Een joodse zevenarmige kandelaar, ook wel bekend als een menorah, is een belangrijk symbool in de joodse traditie. De menorah heeft zeven armen die symbool staan voor de zeven dagen van de week en de zeven takken van de kandelaar die in de heilige tempel in Jeruzalem werden gebruikt.
De zevenarmige kandelaar wordt vaak gebruikt tijdens het Joodse feest van Chanoeka, waarbij elke avond een kaars wordt aangestoken om het wonder van de herinwijding van de tempel te herdenken. De kandelaar staat ook symbool voor het licht en de wijsheid die de Thora, het heilige boek van het Jodendom, brengt.
In veel Joodse huishoudens wordt een menorah prominent tentoongesteld, vaak op een plek waar het licht van de kaarsen goed zichtbaar is voor iedereen. Het aansteken van de kaarsen op vrijdagavond bij het begin van de sjabbat is een belangrijke traditie die elke week wordt waargenomen.

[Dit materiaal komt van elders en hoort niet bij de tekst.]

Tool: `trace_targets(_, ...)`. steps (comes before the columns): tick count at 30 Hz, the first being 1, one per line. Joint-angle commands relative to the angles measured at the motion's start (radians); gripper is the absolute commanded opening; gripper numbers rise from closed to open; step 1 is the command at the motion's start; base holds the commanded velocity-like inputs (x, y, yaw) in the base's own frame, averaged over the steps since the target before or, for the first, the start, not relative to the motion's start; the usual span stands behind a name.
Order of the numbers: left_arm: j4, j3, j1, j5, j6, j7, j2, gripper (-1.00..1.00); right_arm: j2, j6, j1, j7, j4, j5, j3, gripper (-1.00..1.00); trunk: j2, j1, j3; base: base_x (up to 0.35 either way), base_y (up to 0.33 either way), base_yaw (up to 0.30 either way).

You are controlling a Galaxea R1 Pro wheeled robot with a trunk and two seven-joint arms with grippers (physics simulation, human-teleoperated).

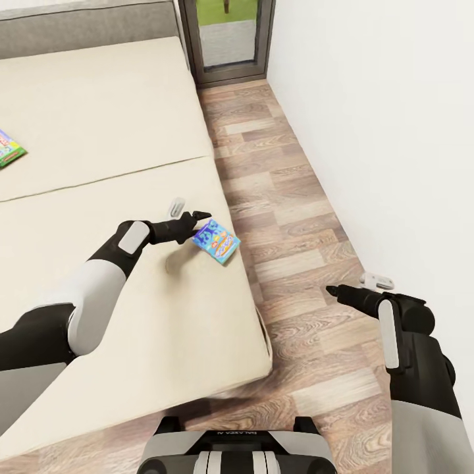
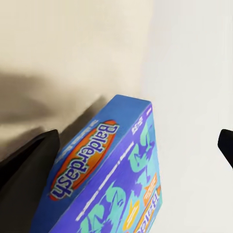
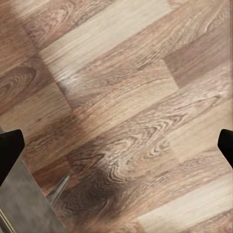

De joodse zevenarmige kandelaar is een prachtig en betekenisvol symbool dat een centrale rol speelt in de Joodse traditie. Het herinnert ons aan het belang van licht, wijsheid en de eeuwige verbondenheid met onze geschiedenis en tradities. Het is een symbool dat troost en hoop biedt, zelfs in de donkerste tijden.